Es war eine negative Ausstrahlung, die sie da empfing. Kelly hatte einen schlechten Tag gehabt. Er war die ganze Nacht auf den Beinen gewesen und hatte dennoch in einer Sache versagt. Das ärgerte ihn über Gebühr, denn er gab sich selbst die Schuld daran. Und er hasste Fehler, weil er ein Held sein wollte, der die Straßen der Stadt sicherer machte.

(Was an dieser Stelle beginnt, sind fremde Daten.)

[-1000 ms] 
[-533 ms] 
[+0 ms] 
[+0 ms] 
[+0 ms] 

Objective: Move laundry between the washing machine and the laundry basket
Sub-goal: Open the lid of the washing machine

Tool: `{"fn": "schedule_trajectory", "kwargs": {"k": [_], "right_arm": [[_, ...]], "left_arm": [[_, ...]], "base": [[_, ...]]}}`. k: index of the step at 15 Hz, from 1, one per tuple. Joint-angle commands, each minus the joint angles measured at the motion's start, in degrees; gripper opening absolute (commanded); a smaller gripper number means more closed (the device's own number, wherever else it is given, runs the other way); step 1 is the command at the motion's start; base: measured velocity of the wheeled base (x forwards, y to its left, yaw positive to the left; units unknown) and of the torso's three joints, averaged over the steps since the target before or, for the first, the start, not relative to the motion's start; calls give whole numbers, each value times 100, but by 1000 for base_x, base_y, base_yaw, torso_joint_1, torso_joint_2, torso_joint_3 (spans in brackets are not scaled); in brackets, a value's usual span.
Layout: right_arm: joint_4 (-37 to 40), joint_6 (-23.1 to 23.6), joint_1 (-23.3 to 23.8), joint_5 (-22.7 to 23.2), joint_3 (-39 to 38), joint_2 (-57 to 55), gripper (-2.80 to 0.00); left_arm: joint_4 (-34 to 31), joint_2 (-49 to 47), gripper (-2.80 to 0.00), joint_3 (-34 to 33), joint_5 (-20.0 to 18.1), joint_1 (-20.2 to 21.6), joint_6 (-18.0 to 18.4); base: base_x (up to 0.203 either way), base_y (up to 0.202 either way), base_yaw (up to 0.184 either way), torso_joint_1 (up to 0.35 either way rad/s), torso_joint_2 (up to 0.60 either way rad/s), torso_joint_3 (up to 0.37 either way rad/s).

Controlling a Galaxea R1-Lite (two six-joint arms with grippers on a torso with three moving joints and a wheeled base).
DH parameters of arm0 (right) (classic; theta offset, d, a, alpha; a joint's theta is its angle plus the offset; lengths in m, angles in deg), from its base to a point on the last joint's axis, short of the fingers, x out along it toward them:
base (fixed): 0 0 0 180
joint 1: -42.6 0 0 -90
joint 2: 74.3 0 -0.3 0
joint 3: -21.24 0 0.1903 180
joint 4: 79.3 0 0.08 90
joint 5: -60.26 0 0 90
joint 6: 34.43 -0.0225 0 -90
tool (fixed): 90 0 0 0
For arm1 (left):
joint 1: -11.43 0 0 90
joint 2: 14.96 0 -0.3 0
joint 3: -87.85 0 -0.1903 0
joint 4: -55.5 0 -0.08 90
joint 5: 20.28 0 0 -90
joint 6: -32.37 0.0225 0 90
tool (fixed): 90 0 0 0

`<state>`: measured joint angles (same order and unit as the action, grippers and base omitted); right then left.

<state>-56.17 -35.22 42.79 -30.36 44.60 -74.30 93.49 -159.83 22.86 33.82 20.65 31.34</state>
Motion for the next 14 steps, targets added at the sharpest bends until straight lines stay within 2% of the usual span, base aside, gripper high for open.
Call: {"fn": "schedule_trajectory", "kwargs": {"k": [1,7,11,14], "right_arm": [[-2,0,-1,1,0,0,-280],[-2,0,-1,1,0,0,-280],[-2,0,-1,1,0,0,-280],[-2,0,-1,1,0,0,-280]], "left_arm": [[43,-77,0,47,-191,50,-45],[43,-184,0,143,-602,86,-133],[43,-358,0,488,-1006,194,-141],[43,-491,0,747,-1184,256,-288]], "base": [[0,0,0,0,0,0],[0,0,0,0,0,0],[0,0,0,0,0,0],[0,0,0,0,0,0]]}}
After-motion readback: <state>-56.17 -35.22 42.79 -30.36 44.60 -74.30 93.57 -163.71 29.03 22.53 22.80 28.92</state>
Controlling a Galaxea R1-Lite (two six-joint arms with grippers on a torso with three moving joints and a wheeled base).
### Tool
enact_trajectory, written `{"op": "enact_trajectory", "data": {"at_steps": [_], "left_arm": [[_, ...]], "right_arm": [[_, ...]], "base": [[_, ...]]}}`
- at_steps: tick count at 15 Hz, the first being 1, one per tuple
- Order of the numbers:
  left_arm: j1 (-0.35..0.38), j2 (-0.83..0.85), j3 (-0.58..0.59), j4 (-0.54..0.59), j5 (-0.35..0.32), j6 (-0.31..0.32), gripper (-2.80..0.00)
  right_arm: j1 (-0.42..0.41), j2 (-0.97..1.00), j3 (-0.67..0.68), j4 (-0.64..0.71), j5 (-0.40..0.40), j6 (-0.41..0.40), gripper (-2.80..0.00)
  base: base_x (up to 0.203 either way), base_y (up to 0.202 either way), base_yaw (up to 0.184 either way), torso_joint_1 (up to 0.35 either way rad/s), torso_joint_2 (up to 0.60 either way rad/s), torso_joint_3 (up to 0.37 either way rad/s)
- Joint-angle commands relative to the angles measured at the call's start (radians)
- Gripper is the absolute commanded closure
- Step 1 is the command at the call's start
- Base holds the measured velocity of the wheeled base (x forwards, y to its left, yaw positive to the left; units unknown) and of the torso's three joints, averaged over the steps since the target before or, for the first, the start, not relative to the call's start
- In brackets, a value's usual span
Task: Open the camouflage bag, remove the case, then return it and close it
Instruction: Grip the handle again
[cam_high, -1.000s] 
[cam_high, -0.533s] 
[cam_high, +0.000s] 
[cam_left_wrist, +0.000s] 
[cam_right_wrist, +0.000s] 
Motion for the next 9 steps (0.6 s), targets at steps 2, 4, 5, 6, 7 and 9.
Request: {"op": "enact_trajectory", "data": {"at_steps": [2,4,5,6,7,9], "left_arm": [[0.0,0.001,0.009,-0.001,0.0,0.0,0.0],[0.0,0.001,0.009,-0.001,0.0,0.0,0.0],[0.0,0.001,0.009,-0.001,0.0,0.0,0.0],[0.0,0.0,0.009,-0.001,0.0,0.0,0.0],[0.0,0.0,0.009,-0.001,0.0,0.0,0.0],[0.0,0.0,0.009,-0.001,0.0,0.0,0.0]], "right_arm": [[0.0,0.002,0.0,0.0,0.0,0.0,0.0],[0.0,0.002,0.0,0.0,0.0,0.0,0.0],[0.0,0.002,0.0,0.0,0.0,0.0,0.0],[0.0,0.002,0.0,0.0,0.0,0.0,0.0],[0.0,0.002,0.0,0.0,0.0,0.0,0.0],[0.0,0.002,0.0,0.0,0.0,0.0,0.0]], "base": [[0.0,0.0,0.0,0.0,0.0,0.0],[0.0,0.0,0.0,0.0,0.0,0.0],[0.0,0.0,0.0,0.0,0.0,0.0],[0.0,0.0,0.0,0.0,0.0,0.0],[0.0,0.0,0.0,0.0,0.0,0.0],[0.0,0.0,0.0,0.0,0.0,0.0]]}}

„Miss Hart? Ich warte. Habe Sie gerade wieder eine Vision, oder denken Sie sich die nächste atemberaubende Geschichte aus?“

Jennifer versuchte, die Verbindung zu seinen Stimmungen zu unterbrechen. „Detective Kelly, ich erzähle Ihnen hier keine Geschichten. Ich sage Ihnen, was ich weiß: Die Dame ist wohlhabend und lebt in ihrem eigenen Haus in einer feinen Gegend. Es ist ein alter Backsteinbau, der an ein sehr großes Grundstück grenzt, auf dem viele hohe Bäume stehen. Alte Bäume. Sie lebt dort allein. Sie ist einsam. Und der Überfall ist kein Zufall. Der Täter hat sich die Frau gezielt ausgesucht. Er hat sie und viele andere Senioren in der Gegend schon eine Weile beobachtet. Und er plant bereits sein nächstes Verbrechen.“

Völlig unbeeindruckt hörte Sam ihren Ausführungen zu. Er machte sich nicht einmal Notizen. „Und das alles haben Sie gesehen“, sagte er, als sie geendet hatte. „Aber Sie können leider nicht erkennen, wer diese Dame so schwer verletzen wird. Was sind Sie doch für eine seltsame Hellseherin!“

„Ich bin in erster Linie eine ziemlich frustrierte Hellseherin, weil es mir nicht gelingt, ein Verbrechen zu verhindern“, gab sie böse zurück. „Aber Sie müssten das Gefühl eigentlich kennen, Detective. Zumindest nach der Nacht, die Sie hinter sich haben.“ Sie warf ihm ein triumphierendes Lächeln zu. Dann stand sie auf und griff in ihre Jackentasche. „Ich kann nur hoffen, dass Sie die Dame noch rechtzeitig finden, um sie ins Krankenhaus zu bringen. Hier ist meine Visitenkarte. Wenn Sie noch Fragen haben, rufen Sie mich an.“

Damit wandte sie sich ab und verließ ohne ein weiteres Wort seinen Arbeitsplatz. Sam sah ihr nach, wie sie sich mit energischen Schritten und sanftem Hüftschwung ihren Weg zwischen den vielen Schreibtischen hindurch bahnte. Sie ist schon eine imposante Erscheinung, dachte er, zumindest verdammt hübsch.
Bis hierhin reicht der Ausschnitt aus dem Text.